Exercise: Please filter the entries and return only the lines that include "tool".

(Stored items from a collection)
========================

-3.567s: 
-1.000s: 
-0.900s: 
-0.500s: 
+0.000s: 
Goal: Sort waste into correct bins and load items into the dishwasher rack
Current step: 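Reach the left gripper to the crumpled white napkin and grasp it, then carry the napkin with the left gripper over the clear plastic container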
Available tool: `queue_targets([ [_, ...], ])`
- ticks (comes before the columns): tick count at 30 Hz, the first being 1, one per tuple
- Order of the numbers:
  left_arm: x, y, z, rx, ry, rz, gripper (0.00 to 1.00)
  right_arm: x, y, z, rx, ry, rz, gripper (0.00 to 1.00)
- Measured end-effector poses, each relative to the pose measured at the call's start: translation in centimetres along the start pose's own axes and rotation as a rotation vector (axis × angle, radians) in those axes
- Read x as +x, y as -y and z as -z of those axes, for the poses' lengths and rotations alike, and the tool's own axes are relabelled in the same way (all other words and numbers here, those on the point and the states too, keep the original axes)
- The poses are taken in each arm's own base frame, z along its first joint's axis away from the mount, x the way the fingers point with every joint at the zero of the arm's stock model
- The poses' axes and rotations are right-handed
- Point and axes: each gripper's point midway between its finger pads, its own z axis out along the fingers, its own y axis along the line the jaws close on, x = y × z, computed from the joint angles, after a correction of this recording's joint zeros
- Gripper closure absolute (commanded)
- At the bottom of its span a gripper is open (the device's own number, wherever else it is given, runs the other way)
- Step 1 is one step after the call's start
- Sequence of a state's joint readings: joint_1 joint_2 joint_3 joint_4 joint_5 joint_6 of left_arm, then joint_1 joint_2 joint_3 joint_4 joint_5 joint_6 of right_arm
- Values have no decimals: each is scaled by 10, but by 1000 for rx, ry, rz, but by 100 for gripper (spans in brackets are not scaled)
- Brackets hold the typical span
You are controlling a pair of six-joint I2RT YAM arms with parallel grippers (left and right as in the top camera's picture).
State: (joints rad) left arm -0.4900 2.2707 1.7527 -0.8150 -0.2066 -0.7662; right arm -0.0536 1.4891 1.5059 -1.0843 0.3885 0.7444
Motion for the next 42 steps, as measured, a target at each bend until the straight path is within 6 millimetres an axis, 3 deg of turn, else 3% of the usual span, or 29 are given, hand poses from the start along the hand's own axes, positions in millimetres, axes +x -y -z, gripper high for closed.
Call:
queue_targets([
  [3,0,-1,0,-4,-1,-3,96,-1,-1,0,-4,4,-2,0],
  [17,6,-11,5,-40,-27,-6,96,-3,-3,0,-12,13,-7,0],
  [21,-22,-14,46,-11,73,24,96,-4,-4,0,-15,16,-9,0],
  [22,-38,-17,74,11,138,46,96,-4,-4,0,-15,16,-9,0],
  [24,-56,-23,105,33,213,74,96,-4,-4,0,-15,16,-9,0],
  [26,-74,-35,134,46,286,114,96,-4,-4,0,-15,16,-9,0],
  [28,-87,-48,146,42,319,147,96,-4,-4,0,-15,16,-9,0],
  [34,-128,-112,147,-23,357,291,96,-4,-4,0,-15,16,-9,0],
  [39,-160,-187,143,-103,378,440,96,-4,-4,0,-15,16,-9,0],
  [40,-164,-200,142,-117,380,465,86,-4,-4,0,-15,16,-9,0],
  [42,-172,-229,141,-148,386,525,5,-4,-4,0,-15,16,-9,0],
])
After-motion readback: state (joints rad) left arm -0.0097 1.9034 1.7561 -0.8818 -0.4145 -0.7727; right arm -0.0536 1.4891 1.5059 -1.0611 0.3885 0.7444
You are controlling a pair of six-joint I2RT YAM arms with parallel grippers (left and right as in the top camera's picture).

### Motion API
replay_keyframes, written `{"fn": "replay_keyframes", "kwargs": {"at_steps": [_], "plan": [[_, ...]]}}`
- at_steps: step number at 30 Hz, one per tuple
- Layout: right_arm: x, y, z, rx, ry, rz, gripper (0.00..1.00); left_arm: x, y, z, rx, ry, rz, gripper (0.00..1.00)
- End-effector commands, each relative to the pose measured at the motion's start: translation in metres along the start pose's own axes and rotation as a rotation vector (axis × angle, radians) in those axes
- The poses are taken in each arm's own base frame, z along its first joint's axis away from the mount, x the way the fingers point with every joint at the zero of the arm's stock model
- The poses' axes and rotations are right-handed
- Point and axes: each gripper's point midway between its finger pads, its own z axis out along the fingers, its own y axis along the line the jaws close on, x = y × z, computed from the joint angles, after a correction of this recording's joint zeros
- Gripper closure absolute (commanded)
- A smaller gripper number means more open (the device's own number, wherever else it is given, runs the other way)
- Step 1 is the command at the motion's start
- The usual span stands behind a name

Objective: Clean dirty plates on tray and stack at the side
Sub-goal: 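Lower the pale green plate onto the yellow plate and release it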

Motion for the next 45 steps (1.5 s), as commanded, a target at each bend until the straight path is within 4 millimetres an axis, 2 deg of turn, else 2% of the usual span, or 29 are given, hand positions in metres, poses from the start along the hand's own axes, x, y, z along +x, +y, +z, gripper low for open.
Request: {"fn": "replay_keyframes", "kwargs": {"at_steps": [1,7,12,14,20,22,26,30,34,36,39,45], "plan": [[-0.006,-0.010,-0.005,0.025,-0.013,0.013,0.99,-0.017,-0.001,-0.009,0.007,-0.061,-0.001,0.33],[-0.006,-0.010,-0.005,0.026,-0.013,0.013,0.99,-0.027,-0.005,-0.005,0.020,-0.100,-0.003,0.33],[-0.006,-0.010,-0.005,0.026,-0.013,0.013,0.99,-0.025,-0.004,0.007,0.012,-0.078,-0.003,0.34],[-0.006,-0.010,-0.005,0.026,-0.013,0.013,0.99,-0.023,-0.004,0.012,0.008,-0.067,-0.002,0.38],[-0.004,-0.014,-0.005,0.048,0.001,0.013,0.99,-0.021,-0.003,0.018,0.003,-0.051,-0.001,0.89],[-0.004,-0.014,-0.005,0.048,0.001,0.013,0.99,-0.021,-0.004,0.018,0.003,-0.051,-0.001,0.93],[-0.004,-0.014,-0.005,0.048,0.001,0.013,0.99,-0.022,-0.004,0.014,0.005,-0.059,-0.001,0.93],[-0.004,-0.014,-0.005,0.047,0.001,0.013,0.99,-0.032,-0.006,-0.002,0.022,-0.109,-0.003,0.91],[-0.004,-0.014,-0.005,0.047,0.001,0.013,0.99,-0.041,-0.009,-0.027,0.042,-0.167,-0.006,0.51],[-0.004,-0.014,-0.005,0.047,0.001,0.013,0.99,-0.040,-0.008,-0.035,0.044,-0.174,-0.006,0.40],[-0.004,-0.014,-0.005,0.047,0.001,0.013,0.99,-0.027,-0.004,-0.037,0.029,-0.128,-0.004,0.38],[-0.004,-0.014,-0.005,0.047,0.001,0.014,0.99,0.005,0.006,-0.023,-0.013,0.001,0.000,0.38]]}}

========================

Expected answer:
Available tool: `queue_targets([ [_, ...], ])`
- Read x as +x, y as -y and z as -z of those axes, for the poses' lengths and rotations alike, and the tool's own axes are relabelled in the same way (all other words and numbers here, those on the point and the states too, keep the original axes)

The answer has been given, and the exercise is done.